- From: Dirk-Willem van Gulik <dirkx@webweaving.org>
- Date: Thu, 20 Jan 2005 01:55:54 -0800 (PST)
- To: public-rdf-dawg-comments@w3.org
Some feedback URI layout a GET http://foo.com//qps?query-lang=http...&graph-id=http..my.example%2F3.rdf&query=... versus b GET http://foo.com//qps/query-lang=http.../graph-id=http..my.example%2F3.rdf/query=... versus c POST http://foo.com//qps ?query-lang=http...&graph-id=http..my.example%2F3.rdf&query=... Though A and B are a URI with equal status and semantics - in reality caches, loadbalancers, proxies and what not threat A as a function with some argument (and implicitly assume some operation) and B in a more stateless way.
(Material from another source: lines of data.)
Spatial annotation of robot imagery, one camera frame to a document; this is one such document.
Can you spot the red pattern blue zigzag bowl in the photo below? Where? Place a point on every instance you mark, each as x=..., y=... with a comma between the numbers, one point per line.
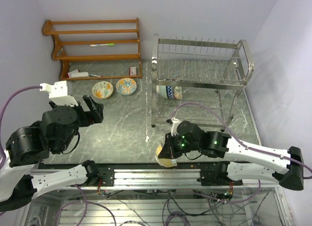
x=170, y=92

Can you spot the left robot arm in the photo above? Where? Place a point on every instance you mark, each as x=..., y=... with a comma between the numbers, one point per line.
x=27, y=146

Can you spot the small red white box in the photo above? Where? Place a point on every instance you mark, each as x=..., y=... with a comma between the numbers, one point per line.
x=133, y=71

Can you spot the white eraser case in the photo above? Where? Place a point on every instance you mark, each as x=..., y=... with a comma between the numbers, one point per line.
x=80, y=75

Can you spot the teal dotted grey bowl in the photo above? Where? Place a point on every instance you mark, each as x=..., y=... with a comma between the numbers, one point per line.
x=161, y=90

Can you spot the wooden shelf rack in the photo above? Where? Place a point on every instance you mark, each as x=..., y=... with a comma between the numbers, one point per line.
x=72, y=41

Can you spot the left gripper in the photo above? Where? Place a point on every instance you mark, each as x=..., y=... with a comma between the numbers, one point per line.
x=94, y=115

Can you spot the steel dish rack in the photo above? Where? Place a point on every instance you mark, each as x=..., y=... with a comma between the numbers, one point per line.
x=212, y=74

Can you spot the orange flower green bowl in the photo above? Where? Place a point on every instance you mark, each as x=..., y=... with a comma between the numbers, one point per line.
x=178, y=93

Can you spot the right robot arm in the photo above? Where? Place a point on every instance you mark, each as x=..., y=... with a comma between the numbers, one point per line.
x=239, y=160

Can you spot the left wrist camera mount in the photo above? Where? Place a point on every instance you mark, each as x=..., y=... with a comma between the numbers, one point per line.
x=60, y=93

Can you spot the orange leaf pattern bowl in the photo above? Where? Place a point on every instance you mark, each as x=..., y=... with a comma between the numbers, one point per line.
x=102, y=90

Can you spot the green capped marker pen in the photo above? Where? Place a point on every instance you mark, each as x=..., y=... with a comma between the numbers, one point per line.
x=100, y=45

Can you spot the aluminium rail frame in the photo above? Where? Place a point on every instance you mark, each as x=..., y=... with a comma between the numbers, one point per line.
x=147, y=195

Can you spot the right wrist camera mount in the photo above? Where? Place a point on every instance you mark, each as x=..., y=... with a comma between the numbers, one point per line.
x=174, y=122

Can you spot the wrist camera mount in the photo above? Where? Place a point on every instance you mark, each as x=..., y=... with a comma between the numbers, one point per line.
x=174, y=122
x=60, y=93

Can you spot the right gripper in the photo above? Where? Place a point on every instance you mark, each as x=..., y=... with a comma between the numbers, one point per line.
x=169, y=149

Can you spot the yellow sun blue bowl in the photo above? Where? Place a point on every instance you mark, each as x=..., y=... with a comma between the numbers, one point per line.
x=166, y=163

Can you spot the blue orange floral bowl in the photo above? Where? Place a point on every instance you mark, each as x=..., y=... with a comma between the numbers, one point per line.
x=126, y=86

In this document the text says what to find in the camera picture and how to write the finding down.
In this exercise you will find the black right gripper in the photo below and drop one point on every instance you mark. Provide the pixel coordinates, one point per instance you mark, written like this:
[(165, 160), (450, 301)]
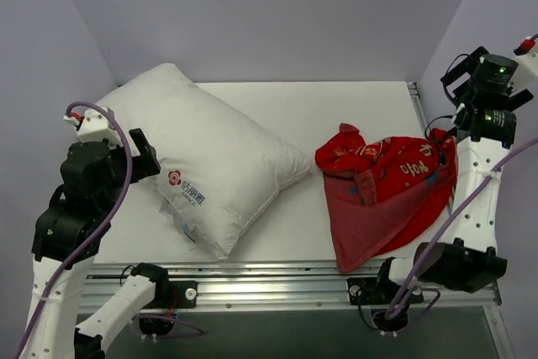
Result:
[(458, 71)]

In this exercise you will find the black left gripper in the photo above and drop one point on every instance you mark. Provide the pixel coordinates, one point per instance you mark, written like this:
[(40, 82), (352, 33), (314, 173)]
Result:
[(143, 157)]

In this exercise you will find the white pillow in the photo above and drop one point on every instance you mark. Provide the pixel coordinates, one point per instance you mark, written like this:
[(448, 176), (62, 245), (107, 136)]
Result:
[(220, 170)]

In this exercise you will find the red printed pillowcase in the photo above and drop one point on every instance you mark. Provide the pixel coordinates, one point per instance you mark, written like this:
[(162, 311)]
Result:
[(381, 196)]

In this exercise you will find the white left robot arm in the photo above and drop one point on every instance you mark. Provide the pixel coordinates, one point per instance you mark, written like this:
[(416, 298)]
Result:
[(67, 238)]

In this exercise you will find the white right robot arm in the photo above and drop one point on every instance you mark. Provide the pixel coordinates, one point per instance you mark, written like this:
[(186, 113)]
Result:
[(462, 255)]

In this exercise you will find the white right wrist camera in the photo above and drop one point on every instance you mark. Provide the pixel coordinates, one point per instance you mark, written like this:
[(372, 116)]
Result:
[(526, 57)]

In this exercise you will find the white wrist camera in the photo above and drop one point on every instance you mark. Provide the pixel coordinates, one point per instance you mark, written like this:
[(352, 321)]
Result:
[(526, 57), (93, 126)]

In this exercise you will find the right side aluminium rail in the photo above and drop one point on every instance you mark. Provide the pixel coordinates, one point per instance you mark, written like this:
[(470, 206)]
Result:
[(415, 97)]

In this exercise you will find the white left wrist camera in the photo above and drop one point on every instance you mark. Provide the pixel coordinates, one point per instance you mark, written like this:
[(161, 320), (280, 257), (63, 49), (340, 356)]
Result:
[(93, 126)]

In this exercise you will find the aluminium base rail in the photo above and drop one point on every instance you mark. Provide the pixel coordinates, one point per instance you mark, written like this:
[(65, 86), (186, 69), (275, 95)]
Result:
[(266, 286)]

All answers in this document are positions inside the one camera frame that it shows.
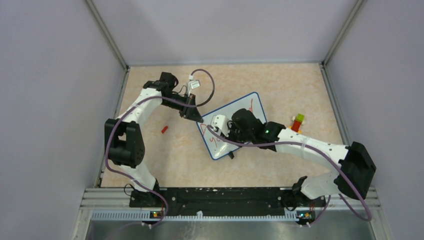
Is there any purple cable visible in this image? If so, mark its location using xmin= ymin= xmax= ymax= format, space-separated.
xmin=104 ymin=68 xmax=216 ymax=226
xmin=205 ymin=125 xmax=373 ymax=226

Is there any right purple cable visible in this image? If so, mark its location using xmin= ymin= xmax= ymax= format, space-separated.
xmin=205 ymin=125 xmax=373 ymax=226

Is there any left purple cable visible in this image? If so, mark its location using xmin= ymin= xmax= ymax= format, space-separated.
xmin=104 ymin=68 xmax=216 ymax=226

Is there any blue framed whiteboard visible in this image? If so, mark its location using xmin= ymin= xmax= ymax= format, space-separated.
xmin=196 ymin=92 xmax=267 ymax=161

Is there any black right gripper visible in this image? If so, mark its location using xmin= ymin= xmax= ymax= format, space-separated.
xmin=220 ymin=120 xmax=254 ymax=148

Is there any black whiteboard foot clip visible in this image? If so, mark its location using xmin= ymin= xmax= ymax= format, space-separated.
xmin=228 ymin=151 xmax=235 ymax=159

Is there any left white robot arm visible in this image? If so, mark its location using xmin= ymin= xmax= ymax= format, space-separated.
xmin=104 ymin=72 xmax=203 ymax=207

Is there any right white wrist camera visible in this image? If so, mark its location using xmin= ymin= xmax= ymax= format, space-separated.
xmin=211 ymin=114 xmax=230 ymax=137

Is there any aluminium frame rail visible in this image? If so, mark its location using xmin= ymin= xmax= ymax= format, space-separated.
xmin=71 ymin=187 xmax=390 ymax=240

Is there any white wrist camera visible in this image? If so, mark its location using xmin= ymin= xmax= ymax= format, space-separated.
xmin=186 ymin=75 xmax=201 ymax=95
xmin=211 ymin=114 xmax=230 ymax=137

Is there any red marker cap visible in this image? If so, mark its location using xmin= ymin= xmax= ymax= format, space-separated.
xmin=161 ymin=126 xmax=169 ymax=134

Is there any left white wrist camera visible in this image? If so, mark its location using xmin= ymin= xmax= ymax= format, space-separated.
xmin=186 ymin=75 xmax=201 ymax=95

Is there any white slotted cable duct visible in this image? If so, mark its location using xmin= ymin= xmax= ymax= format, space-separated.
xmin=91 ymin=210 xmax=299 ymax=222

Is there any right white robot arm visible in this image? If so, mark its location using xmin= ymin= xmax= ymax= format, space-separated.
xmin=212 ymin=108 xmax=377 ymax=206

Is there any colourful toy block figure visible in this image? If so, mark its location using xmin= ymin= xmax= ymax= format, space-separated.
xmin=289 ymin=113 xmax=305 ymax=134

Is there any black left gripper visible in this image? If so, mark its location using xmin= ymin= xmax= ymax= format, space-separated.
xmin=161 ymin=92 xmax=203 ymax=123

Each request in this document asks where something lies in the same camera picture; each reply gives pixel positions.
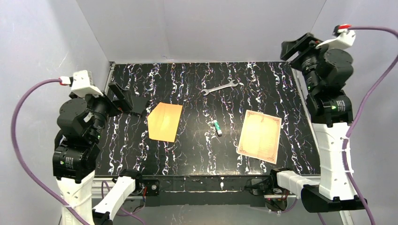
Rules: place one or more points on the orange envelope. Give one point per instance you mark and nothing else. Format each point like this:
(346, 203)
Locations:
(163, 122)

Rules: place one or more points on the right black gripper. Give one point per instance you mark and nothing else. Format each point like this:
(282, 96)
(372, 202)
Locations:
(298, 49)

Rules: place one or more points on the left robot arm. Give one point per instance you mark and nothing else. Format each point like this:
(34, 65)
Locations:
(81, 121)

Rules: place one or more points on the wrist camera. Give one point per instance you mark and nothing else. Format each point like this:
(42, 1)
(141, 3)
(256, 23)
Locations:
(344, 38)
(82, 84)

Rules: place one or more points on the tan letter paper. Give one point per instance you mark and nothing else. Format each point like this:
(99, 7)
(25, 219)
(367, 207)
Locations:
(260, 136)

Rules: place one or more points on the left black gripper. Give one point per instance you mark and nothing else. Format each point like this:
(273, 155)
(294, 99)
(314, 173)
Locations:
(117, 96)

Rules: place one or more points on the silver open-end wrench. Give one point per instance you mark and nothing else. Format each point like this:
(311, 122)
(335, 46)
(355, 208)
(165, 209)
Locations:
(230, 84)

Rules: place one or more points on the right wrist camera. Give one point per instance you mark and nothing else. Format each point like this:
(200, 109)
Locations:
(344, 38)

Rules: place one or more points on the aluminium front frame rail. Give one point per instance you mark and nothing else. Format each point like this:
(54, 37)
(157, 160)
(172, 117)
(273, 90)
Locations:
(165, 190)

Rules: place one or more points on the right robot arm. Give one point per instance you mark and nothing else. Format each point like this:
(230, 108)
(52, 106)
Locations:
(325, 66)

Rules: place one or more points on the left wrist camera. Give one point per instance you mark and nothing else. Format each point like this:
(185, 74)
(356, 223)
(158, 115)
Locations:
(82, 84)

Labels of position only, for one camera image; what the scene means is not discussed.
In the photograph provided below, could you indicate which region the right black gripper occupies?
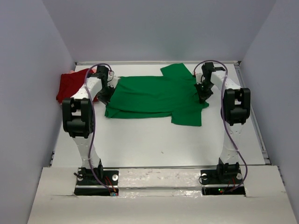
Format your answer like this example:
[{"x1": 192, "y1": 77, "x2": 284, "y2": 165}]
[{"x1": 194, "y1": 80, "x2": 214, "y2": 104}]

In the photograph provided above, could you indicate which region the green t shirt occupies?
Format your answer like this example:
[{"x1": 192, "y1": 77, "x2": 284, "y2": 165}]
[{"x1": 105, "y1": 63, "x2": 209, "y2": 126}]

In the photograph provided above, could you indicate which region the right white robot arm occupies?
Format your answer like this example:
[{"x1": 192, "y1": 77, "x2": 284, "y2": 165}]
[{"x1": 193, "y1": 60, "x2": 251, "y2": 188}]

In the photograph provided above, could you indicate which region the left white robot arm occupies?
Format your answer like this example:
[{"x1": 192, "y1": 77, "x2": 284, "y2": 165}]
[{"x1": 62, "y1": 63, "x2": 118, "y2": 185}]

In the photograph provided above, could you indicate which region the pink folded t shirt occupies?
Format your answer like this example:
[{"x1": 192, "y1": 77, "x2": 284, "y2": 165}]
[{"x1": 68, "y1": 68, "x2": 96, "y2": 74}]

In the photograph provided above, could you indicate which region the red folded t shirt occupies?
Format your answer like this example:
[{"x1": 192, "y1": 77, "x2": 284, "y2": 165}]
[{"x1": 56, "y1": 69, "x2": 88, "y2": 105}]

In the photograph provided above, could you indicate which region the white front platform board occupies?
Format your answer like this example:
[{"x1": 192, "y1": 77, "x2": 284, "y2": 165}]
[{"x1": 28, "y1": 166, "x2": 296, "y2": 224}]

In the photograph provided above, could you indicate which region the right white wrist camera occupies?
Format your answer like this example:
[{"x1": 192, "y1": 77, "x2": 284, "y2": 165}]
[{"x1": 193, "y1": 71, "x2": 204, "y2": 84}]

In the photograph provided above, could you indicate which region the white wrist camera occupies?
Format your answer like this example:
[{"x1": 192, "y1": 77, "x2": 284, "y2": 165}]
[
  {"x1": 193, "y1": 71, "x2": 204, "y2": 84},
  {"x1": 107, "y1": 76, "x2": 120, "y2": 89}
]

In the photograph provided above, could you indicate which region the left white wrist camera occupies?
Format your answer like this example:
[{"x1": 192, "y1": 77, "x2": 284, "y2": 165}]
[{"x1": 107, "y1": 76, "x2": 120, "y2": 89}]

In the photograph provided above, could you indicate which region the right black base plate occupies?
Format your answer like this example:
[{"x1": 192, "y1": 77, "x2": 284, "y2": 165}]
[{"x1": 199, "y1": 169, "x2": 246, "y2": 196}]

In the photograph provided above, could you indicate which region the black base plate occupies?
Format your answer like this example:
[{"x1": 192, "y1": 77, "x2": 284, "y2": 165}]
[
  {"x1": 74, "y1": 169, "x2": 119, "y2": 196},
  {"x1": 199, "y1": 169, "x2": 246, "y2": 196}
]

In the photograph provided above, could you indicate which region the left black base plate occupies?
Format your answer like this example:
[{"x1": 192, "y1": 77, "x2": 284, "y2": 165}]
[{"x1": 74, "y1": 169, "x2": 119, "y2": 196}]

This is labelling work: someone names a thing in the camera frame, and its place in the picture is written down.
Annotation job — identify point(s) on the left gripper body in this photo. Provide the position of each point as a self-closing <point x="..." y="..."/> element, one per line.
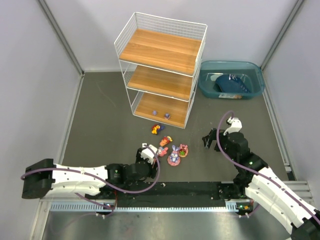
<point x="153" y="167"/>

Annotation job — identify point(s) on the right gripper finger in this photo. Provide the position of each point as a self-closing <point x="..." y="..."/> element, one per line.
<point x="207" y="141"/>
<point x="213" y="135"/>

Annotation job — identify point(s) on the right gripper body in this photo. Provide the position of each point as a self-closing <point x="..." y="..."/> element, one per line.
<point x="216" y="139"/>

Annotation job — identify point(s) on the pink rabbit toy blue bow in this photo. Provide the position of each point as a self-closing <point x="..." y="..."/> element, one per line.
<point x="162" y="151"/>

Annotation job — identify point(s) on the purple bunny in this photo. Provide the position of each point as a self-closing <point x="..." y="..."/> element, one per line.
<point x="174" y="158"/>

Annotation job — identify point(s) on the yellow bear ice cream cone toy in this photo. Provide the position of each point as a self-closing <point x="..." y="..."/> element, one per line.
<point x="165" y="140"/>

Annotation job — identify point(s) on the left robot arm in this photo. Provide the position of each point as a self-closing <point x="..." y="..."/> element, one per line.
<point x="45" y="178"/>

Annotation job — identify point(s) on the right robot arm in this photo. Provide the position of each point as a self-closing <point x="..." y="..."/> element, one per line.
<point x="257" y="181"/>

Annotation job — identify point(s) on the pink bear donut toy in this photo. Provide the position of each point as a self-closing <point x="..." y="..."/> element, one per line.
<point x="183" y="150"/>

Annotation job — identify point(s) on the purple figurine on striped base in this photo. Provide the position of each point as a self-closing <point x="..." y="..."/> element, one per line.
<point x="167" y="116"/>

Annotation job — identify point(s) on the navy bird toy red hat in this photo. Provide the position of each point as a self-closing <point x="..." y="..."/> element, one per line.
<point x="157" y="128"/>

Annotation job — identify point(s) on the dark blue pouch in bin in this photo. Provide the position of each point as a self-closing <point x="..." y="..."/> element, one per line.
<point x="230" y="83"/>

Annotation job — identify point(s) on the teal plastic bin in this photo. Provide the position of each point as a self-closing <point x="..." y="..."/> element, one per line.
<point x="249" y="73"/>

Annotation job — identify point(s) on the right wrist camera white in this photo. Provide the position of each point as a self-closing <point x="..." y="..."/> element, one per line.
<point x="235" y="125"/>

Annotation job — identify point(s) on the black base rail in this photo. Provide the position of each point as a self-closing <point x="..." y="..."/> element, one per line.
<point x="177" y="194"/>

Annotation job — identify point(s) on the white wire wooden shelf rack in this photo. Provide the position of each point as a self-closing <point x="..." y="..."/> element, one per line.
<point x="160" y="60"/>

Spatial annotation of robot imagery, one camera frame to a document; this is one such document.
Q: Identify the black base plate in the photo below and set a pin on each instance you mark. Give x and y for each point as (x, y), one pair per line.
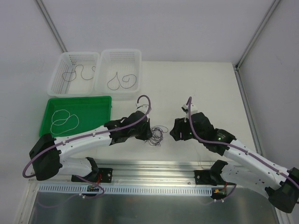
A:
(105, 173)
(205, 177)

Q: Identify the white slotted cable duct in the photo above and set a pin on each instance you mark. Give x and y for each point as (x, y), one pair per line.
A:
(123, 189)

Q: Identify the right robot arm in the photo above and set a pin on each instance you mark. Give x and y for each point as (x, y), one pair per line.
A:
(276, 183)

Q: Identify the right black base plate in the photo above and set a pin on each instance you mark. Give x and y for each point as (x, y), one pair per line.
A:
(205, 177)

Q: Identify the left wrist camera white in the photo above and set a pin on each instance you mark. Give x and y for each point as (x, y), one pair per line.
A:
(142, 107)

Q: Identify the right white perforated basket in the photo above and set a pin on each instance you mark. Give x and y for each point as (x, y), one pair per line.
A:
(119, 73)

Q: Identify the aluminium frame post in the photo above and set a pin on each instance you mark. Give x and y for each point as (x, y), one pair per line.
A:
(47, 17)
(237, 69)

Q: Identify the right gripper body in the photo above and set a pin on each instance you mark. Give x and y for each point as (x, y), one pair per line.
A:
(178, 130)

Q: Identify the aluminium mounting rail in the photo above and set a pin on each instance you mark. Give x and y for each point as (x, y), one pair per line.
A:
(151, 173)

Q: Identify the green plastic tray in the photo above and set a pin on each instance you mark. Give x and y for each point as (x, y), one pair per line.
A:
(70, 116)

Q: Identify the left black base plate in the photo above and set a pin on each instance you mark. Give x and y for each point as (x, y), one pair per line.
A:
(105, 173)

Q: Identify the left aluminium frame post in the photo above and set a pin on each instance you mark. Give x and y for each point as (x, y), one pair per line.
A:
(47, 17)

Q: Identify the white perforated basket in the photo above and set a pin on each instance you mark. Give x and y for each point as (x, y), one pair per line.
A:
(119, 73)
(74, 75)

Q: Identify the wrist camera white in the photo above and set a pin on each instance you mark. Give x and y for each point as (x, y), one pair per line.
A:
(192, 109)
(142, 107)

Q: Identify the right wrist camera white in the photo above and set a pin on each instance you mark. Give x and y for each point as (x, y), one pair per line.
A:
(192, 109)

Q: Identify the right aluminium frame post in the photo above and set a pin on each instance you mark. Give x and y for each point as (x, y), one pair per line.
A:
(237, 69)

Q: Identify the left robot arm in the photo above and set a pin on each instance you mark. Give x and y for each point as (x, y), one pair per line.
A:
(54, 156)

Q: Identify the left white perforated basket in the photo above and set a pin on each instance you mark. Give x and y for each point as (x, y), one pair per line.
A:
(74, 75)

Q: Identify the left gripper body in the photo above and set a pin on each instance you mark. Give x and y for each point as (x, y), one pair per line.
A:
(145, 129)

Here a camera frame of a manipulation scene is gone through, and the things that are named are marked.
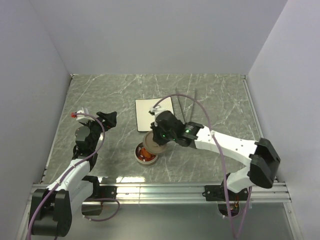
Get aluminium front rail frame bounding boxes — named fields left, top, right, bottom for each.
left=27, top=182, right=292, bottom=205

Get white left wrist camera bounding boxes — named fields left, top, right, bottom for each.
left=71, top=107, right=93, bottom=124

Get orange fried chicken wing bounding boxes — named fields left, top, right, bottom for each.
left=136, top=147, right=157, bottom=163

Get brown round lunch box lid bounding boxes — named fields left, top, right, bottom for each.
left=142, top=131, right=167, bottom=155

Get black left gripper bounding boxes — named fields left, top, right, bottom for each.
left=81, top=111, right=117, bottom=151

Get round steel lunch box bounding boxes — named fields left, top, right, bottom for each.
left=134, top=142, right=158, bottom=166

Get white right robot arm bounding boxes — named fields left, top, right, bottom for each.
left=149, top=108, right=281, bottom=200

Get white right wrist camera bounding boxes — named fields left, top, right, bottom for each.
left=149, top=104, right=165, bottom=118

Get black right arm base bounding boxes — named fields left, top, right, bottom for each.
left=202, top=184, right=250, bottom=218

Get white rectangular plate, black rim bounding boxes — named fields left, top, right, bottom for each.
left=135, top=97, right=174, bottom=133

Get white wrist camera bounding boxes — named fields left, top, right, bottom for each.
left=71, top=107, right=93, bottom=124
left=149, top=104, right=165, bottom=118

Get steel serving tongs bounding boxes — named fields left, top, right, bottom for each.
left=175, top=87, right=196, bottom=123

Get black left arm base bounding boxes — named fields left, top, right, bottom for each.
left=81, top=175, right=120, bottom=222

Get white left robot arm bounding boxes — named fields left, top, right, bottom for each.
left=26, top=108, right=117, bottom=240
And hence will not be eager to cache around a - and be sticky by default in the case of a load balancer. This means that -if- the social contract is that a query does _NOT_ change state (but see below abotu GraphCreated) - and that thus the results can be cached or can be handled loadbalancer neutral that 'b' gives a behaviour closer to that desire. Secondly a fair number of security product(concerned with things like cross site scripting, buffer overuns, viruses, etc) inspect the part after the ? different than before. Given that the queries can be long-ish - and will not match the easy patterns of 'total=51&name=Fred+Blogs' this is somewhat a concern. Secondly size limits imposed are different for the path and query element. Finally option 'C' sidesteps a lot of these issues - but is not cacheble at all. However it is much more appropriate when things like a GraphCreated' and a 'OperationRequestAccepted' are going to be implemented. However with 'C' and 'A' the desired semantics of things like PermanentlyMoved and TemporarilyMoved would need to be made very clear as a lot of software assumes them to apply to the fqdn/path part of the URI and -not- to the ?= query part. Dw.